Photographie paradoxale

Publié le 09 juin 2010 par Tourments
Un ami très cher m’a écrit ceci l’autre jour;''Je constate que tu recherches tout ce qui est naturel et surtout la beauté de ce que la nature nous procure. Pour ce qui est fait de la main de l'homme, tu représentes souvent l'aspect désuet, ce qui se détériore, en contraste avec le renouveau de la nature. C’est l'éternel contre le superficiel.''
J’ai lu son commentaire et j’en suis restée subjuguée, légèrement sous le choc. Même si je pratique cet art depuis le début de l’adolescence, et que je prends un plaisir fou à faire de la photo, je n’avais jamais remarqué la tendance que j’avais à faire exactement ce qu’il décrit. Sous le choc j’étais, de m’apercevoir qu’une autre personne que moi-même arrivait à voir ma photographie pour ce qu’elle est réellement, dans la profondeur de ce que j’essaie de capter en immortalisant des scènes et images diverses. Subjuguée de m’apercevoir que moi-même, je ne m’étais pas rendue compte que c’est ainsi que mes photographies prenaient tout leur sens.
Non, je n’avais pas poussé l’étude de mes sujets à ce point. Lorsque je photographie, j’y vais avec ce qui m’inspire, ce qui m’appelle. La nature étant ma plus grande source d’inspiration, je l’immortalise à outrance, y trouvant toujours quelque chose d’encore plus merveilleux à capter. Les fleurs, les animaux, les arbres et j’en passe, sont des beautés magnifiques, qui souvent me rappelle combien la vie peut être belle. Je les photographie, les dessine, les peints, les pyrograve, car je m’imprègne de leur magnificence et la transfert dans ma vie, pour alléger mes tourments.
Inversement, mes photographies de natures mortes ou d’objets faits de main d’homme diffèrent. Je leur attribue souvent le ton noir et blanc, ne sachant trop pourquoi. Je me plais à prendre en clichés des scènes plus dévastées, solitaires, comme un chemin de fer abandonné par son train ou un édifice désaffecté. J’y trouve la même beauté, mais seulement plus triste, plus sombre. Ces clichés sont ceux qui m’inspirent la désillusion de la vie, la mort certaine, l’aboutissement de l’existence.

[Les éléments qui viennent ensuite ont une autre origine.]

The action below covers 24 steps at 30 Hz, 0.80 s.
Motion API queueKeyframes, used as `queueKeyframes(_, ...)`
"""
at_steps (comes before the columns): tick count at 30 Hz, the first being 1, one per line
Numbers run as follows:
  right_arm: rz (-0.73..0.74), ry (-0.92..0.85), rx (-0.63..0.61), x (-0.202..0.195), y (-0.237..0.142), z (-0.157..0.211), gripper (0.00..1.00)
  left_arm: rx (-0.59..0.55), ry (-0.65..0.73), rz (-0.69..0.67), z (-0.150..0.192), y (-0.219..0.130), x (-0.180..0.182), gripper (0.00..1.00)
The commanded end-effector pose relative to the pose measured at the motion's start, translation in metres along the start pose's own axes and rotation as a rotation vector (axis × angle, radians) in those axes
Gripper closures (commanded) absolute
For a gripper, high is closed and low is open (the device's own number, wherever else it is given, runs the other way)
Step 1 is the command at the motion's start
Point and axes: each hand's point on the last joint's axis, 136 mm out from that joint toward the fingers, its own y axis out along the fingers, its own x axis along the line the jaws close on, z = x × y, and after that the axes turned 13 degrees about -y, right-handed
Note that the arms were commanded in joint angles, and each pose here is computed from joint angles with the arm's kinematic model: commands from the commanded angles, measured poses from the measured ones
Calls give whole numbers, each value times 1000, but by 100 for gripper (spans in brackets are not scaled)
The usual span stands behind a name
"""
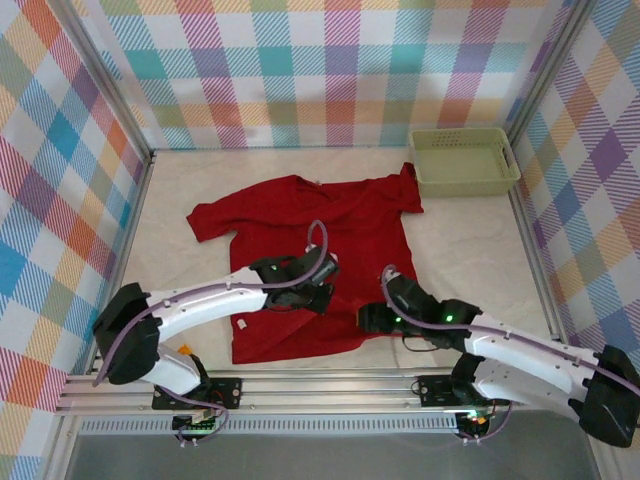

Peut-être est-ce parce qu’inconsciemment, pour moi, l’Homme détruit au lieu de construire. Peut-être est-ce que l’Homme ne peut simplement pas renaître à travers cet univers de béton et de métal. Peut-être est-ce seulement mon aversion envers l’Humain qui se transpose dans ces images que je capte, et que lorsque je les regarde, je vois combien l’Humain cours à sa perte…
L’éternel contre le superficiel, n’est-ce pas là justement la base de la Vie. La Vie, la renaissance de cette Vie est éternelle. La Vie existera toujours, même si nous ne sommes pas immortels. La nature, la faune, la flore trouveront toujours leur chemin. Mais nous, Humains, sommes perdus si rapidement. Nous ne savons renaître, ne pouvons repartir à zéro. Tout ce que nous bâtissons s’autodétruit invariablement. Peut-être est-ce juste cela, un constat de fatalité Humaine, qui dicte mes sujets photographiques…
J’en sais trop rien, en fait, mais en bout de ligne, c’est tout à fait moi. Cette photographie paradoxale, si vivante et morte à la fois. Si belle et hideuse à la fois. Les deux côtés de la médaille de la Vie, que je prends plaisir à tourner et retourner à ma guise, y allant seulement de mes émotions et sentiments. Et à le constater ainsi, j’aime d’autant plus cet art, qui me permet d’explorer la Vie, à ma façon.